Titan passe devant le globe et les anneaux de Saturne, sur cette image prise par la sonde Cassini. Photo Ciclops/JPL/Nasa.

Titan passe devant le globe et les anneaux de Saturne, sur cette image prise par la sonde Cassini. Photo Ciclops/JPL/Nasa.

2015, année de Pluton ? Oui, mais pas seulement : d’abord, à la fin du mois de janvier, la Nasa fêtera un anniversaire presque incroyable : cela fera onze ans que son robot Opportunity explore la planète Mars… Opportunity aura alors parcouru pratiquement 42 kilomètres dans la rocaille et le sable martiens. Sept engins, deux à la surface, cinq en orbite, continueront d’étudier la planète rouge, et l’on continuera à suivre les pérégrinations de Curiosity au pied du mont Aeolis. Beaucoup plus loin, la sonde Cassini continuera à nous transmettre des images de Saturne, ses anneaux et ses satellites. La longévité de Cassini force l’admiration : la sonde de la Nasa a quitté la Terre voici plus de dix sept ans et tourne autour de la planètes aux anneaux depuis onze ans…

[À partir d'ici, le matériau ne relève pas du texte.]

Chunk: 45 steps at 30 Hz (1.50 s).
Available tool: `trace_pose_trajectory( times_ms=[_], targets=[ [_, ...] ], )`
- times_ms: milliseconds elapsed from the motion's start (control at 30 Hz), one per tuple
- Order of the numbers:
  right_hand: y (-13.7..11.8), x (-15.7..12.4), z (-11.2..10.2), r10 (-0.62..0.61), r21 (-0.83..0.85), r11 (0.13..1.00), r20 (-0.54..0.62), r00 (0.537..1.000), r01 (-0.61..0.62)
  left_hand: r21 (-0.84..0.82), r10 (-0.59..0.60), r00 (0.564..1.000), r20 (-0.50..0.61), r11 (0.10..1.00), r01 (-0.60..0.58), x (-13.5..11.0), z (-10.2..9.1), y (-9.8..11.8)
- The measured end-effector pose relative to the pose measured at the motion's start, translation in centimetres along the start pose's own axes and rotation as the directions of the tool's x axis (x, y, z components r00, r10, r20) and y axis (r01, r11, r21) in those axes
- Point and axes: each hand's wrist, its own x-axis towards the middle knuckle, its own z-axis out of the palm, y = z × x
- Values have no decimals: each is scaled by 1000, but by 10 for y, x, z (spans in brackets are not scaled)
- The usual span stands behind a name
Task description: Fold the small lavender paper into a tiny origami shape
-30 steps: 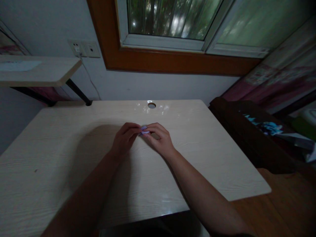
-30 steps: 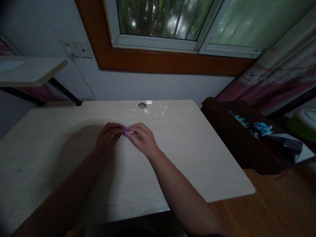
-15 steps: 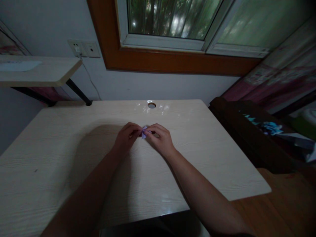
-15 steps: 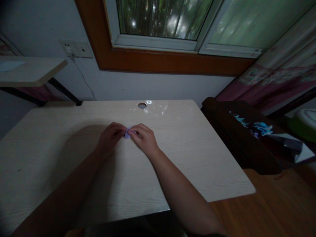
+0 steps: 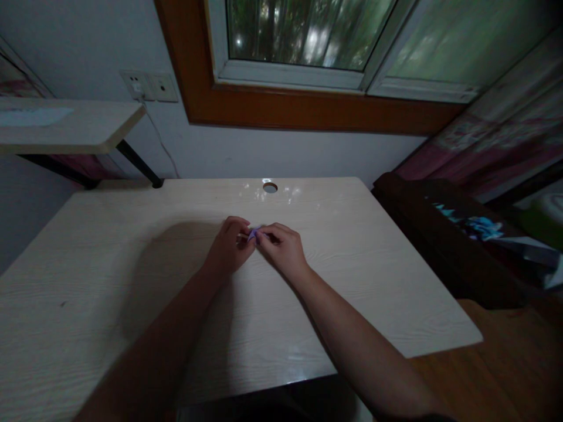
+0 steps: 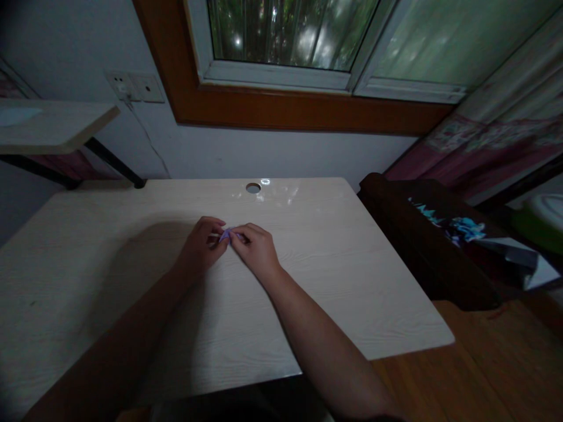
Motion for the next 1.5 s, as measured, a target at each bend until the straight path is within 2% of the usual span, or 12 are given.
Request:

L'astéroïde Vesta, photographié en 2012 par la sonde Dawn. Photo JPL/Nasa.

L’astéroïde Vesta, photographié en 2012 par la sonde Dawn. Photo JPL/Nasa.

L’année 2015 verra la Nasa, encore, réaliser un exploit inédit dans l’histoire de l’exploration spatiale : sa sonde Dawn, après s’être satellisée autour de l’astéroïde Vesta, en 2011, s’approche actuellement de la planète naine Cérès, autour de la laquelle elle se satellisera au mois de mars, nous offrant probablement des images étonnantes de ce corps céleste, mi astéroïde, mi planète.
Enfin, nous allons continuer à suivre, tout au long de l’année, la mission Rosetta, qui pourrait nous réserver quelques belles surprises. En effet, en s’approchant du Soleil, la comète Churyumov-Gerasimenko va devenir de plus en plus active, la sonde, en orbite autour de la comète va prendre des images inédites, probablement parmi les plus belles de l’histoire de la conquête spatiale.
2015, l’année où le système solaire entier aura été visité par l’humanité.